Two years ago, I was chatting with Tom Mitchell about his Read the Web project. Part of RTW involves searching the web to count how many times a phrase occurs, for millions of phrases. In other words, fgrep -f BigPhraseFile web/*. The BigPhraseFile is big. The web is really big.
We wanted to run this search on our FAWN cluster of tiny computers, to see if we could do it better, faster, cheaper, lower-power. But then a problem arose: grep built a 4 gigabyte search trie (using a variant of Aho-Corasick). Our first-generation wimpy nodes had 256MB of memory. We promptly locked up the cluster and had to reboot everything.
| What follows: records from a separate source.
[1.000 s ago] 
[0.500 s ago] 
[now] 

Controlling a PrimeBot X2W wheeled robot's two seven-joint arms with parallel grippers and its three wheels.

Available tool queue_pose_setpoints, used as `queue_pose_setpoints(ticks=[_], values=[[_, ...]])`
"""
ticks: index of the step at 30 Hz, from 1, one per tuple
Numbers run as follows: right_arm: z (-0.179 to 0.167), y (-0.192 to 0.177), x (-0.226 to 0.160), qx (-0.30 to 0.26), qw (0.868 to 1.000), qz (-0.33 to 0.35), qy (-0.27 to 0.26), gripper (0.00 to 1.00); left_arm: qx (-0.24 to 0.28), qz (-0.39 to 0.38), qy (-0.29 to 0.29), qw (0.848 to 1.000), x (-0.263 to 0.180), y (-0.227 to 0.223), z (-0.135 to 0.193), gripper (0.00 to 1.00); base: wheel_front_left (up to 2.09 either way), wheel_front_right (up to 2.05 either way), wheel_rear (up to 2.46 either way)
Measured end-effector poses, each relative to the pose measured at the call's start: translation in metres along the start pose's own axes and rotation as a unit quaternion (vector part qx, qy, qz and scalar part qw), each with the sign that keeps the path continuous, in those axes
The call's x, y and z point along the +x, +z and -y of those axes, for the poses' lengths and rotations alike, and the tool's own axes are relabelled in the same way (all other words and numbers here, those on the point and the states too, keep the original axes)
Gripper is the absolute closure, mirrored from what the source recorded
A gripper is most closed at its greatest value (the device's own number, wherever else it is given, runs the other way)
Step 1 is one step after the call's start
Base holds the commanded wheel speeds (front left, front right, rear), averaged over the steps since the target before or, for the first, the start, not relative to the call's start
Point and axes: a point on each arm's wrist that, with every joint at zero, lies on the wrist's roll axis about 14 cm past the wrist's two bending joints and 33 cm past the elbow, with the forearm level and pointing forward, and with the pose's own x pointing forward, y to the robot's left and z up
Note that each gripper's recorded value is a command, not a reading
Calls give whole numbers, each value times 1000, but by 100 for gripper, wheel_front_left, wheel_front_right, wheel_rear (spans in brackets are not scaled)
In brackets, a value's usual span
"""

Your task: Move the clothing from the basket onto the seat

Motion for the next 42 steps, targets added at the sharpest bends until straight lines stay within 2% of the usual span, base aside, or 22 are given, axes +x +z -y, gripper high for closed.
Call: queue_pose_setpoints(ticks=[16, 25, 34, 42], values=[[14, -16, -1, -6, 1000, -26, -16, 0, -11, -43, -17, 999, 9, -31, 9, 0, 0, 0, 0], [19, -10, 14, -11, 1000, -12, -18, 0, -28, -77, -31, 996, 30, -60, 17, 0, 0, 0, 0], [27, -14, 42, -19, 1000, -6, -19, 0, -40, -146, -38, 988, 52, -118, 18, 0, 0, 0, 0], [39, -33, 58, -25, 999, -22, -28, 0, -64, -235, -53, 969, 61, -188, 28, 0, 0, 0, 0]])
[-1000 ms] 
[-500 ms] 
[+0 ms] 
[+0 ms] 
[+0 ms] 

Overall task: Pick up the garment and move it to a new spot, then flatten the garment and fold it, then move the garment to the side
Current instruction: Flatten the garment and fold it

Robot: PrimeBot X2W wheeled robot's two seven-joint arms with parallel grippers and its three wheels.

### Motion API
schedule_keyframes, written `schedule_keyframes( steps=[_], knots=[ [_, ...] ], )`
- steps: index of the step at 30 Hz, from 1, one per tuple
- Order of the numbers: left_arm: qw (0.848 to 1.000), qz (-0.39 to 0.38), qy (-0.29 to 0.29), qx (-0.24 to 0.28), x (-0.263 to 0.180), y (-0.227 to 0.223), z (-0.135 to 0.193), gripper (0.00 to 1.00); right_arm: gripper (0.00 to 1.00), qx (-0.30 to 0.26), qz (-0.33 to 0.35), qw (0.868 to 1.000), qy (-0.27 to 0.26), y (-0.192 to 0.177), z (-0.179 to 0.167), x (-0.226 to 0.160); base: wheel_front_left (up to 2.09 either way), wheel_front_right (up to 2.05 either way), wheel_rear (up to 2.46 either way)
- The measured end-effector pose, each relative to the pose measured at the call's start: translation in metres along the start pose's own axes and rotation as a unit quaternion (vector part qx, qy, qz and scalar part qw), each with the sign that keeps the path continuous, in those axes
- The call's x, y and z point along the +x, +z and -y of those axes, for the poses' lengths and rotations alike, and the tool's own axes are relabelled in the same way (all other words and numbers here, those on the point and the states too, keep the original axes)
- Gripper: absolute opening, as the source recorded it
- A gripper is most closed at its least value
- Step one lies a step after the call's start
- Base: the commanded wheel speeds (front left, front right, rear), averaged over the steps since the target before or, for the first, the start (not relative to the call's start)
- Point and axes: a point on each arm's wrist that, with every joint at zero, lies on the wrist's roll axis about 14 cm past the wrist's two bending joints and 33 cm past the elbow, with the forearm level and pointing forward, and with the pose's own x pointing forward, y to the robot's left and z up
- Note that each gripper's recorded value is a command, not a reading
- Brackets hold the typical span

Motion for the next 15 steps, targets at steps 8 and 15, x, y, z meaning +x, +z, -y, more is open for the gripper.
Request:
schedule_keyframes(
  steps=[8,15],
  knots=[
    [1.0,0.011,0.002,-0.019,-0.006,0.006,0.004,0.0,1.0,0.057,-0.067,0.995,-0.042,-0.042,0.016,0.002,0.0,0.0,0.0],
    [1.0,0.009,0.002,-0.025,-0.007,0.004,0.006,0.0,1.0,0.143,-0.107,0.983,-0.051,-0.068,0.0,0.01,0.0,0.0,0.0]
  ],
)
Iulian Moraru spent the next while creating a memory-optimized algorithm to solve the problem, and succeeded. The technique, feed-forward bloom filters splits the processing into two steps. The first process imprecisely filters the two inputs (the phrases and the web) to produce two outputs: A smaller set of phrases, which includes all potentially matching phrases and some extras, and a smaller version of the web, which includes all potentially matching lines from the web corpus. We then run a conventional exact-match grep on those smaller files. The result is that it uses a twentieth of the memory. This, in turn, means that the problem can fit in cache better on normal processors. We then applied further techniques to cache-optimize the data structure.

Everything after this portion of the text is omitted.